▶ [Task brief] Leaving out all pictures, transcribe exactly the lines between the line with "Several lookups on" and the last line of the records below, both included.

▶ [Provided records]

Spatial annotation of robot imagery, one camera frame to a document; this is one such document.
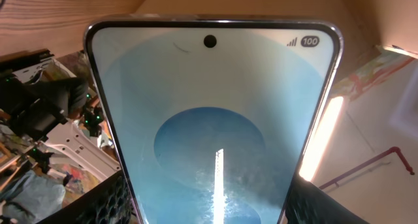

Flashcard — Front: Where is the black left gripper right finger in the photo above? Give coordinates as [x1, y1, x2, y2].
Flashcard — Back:
[285, 176, 368, 224]

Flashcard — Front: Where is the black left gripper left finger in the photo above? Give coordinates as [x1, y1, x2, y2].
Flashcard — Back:
[39, 171, 133, 224]

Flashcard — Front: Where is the blue smartphone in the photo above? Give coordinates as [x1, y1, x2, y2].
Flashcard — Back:
[84, 18, 344, 223]

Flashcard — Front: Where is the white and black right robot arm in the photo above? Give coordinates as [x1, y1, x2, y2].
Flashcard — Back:
[1, 50, 121, 182]

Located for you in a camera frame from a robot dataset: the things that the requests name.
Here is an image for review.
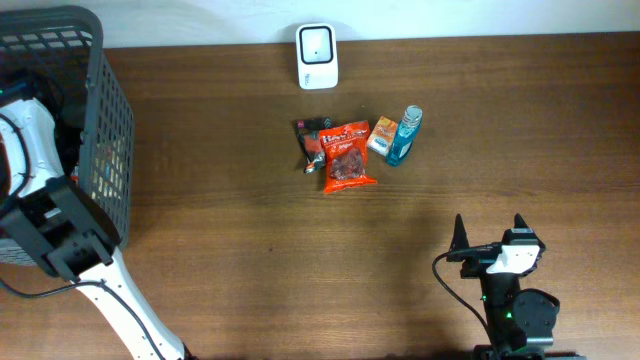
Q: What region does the small orange tissue box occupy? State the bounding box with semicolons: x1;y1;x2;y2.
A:
367;116;398;156

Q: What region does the white barcode scanner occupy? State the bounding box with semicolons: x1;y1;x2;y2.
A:
295;23;339;90

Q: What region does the orange red snack bag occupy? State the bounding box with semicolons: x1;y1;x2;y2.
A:
319;121;377;194

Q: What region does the blue mouthwash bottle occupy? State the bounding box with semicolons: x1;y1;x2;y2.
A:
386;105;423;167

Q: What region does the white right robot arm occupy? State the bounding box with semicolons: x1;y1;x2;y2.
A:
438;214;581;360

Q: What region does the beige chips bag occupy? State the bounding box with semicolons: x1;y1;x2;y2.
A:
97;139;125;196

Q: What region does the black snack packet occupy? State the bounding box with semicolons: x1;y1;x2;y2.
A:
295;117;332;174

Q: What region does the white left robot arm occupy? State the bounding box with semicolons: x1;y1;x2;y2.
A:
1;98;192;359

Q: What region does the dark grey plastic basket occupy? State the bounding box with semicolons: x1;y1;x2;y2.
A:
1;6;134;267

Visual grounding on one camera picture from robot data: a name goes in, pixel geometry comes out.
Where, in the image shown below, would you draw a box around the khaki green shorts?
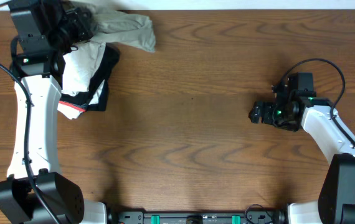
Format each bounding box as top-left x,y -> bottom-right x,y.
71,0 -> 157,54

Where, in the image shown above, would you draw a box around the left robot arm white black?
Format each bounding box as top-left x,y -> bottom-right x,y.
0,1 -> 108,223

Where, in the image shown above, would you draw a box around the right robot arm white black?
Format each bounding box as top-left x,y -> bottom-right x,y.
248,73 -> 355,223

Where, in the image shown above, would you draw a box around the white folded garment on top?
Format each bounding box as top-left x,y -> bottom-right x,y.
62,42 -> 106,96

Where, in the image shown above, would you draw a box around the black folded garment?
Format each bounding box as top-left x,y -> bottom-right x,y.
60,44 -> 120,105

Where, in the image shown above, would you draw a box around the white garment at stack bottom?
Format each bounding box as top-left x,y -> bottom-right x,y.
58,80 -> 107,119

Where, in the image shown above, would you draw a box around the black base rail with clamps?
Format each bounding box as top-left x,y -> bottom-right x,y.
107,204 -> 288,224

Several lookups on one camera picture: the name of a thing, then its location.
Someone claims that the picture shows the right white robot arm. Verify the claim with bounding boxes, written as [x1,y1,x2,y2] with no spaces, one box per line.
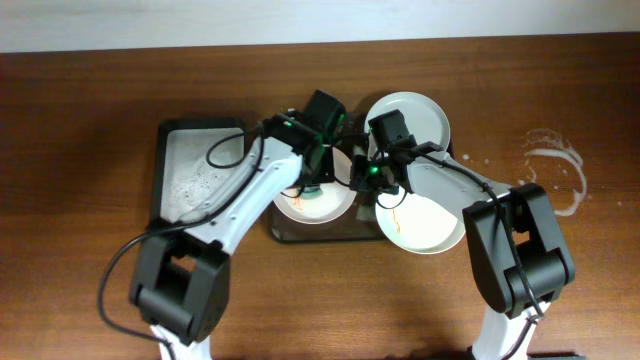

▶ [Task solution]
Several lookups on one camera picture: the name of a thing, then its location.
Someone claims that the picture shows the right white robot arm. Verify the claim with bounding boxes, written as [x1,y1,x2,y2] with no spaces, one box per line.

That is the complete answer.